Il s'adressa à Jey sans me lâcher du regard, qui était assez éloquent selon moi.

Respire.

- Tu es le soldat qui a perdu sa trace, se souvint-il.

Celui-ci bomba le torse.

- Avait, mon commandant ! Je ne vous ai pas abandonné, et je vous ramène... la meurtrière.

Sa voix avait flanché sur le dernier mot.

Concentre-toi, mon cœur.

Le commandant haussa légèrement les sourcils, et, me libérant enfin de sa terrible emprise oculaire, se tourna face à lui. Il lui sourit à nouveau, d'un sourire aussi froid que le précédent, dévoilant ses dents blanches immaculées, alignées à la perfection - que bon nombre de personnes rêvaient d'arracher une à une.

- Je vois ça, dit-il d'un ton posé.

Il s'empara de mon bras, celui que Jey ne tenait pas, et je tressaillis violemment. L'infâme qu'il était rit de façon musicale. Mon Dieu, j'étais terrorisée. Cependant, Jey ne me lâcha pas pour autant. C'est même à se demander s'il ne resserra pas son emprise en cet instant.

- Bien sûr, grinça le commandant, vous serez rémunéré dans les plus brefs délais, et récompensé de multiples façons pour votre acte, hum... héroïque.

- Oui, euh...

Jey reprit contenance et s'approcha de son chef, durcissant considérablement ses traits. Plus ça allait, plus l'atmosphère se faisait tendue.

- Je me vois contraint d'insister pour recevoir ma prime... maintenant.

- Soldat, je ne vous ai pas permis pas de discuter.

- Offrez-moi cinquante pour cent tout de suite, proposa-t-il, et elle est à vous.

Le commandant regarda le soldat insolent comme un homme regarde un insecte... un insecte dérangeant qu'on s'apprête à éliminer sans le moindre scrupule.

- Commandant Sanfèvre ? s'éleva une voix féminine. Tout va bien ?

Avant qu'il n'ait pu répliquer, Mathilde apparut dans l'encadrement de la porte. Elle me fixa avec un étonnement feint et fit mine d'être aussi ébahie que terrifiée. Le commandant, quant à lui, sembla se souvenir de la présence de la lieutenante.

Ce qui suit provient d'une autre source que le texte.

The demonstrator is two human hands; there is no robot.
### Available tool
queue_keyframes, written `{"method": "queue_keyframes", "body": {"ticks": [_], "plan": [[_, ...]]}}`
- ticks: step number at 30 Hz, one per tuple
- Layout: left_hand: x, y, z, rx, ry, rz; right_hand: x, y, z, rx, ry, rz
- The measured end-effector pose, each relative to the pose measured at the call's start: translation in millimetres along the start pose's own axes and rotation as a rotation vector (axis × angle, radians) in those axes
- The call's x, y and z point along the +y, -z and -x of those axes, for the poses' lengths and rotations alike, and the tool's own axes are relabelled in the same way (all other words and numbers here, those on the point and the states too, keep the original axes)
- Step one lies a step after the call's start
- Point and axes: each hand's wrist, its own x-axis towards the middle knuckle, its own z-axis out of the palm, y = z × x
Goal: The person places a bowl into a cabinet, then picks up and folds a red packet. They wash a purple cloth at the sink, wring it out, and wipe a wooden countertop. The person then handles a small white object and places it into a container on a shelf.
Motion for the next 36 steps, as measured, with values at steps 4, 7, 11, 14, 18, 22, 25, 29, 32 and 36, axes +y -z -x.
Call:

- C'est... c'est Hél... Hélène Collar... bégaya-t-elle.

- En effet, affirma Jey.

Et il nous avança vers elle. Je me retrouvai nez à nez avec la lieutenante, qui, d'instinct, s'écarta avec empressement de mon chemin, comme si j'étais la peste en personne. C'est là que, sous le regard révolté du commandant, Jey nous introduit à l'intérieur.

Avec stupeur, nous découvrîmes une immense salle aux teintes claires, dont le pied des escaliers de marbre épousait un coin du sol, à gauche, et ondulait de façon à occuper l'espace d'en haut. Les rampes étaient faites de bois lisse et moderne.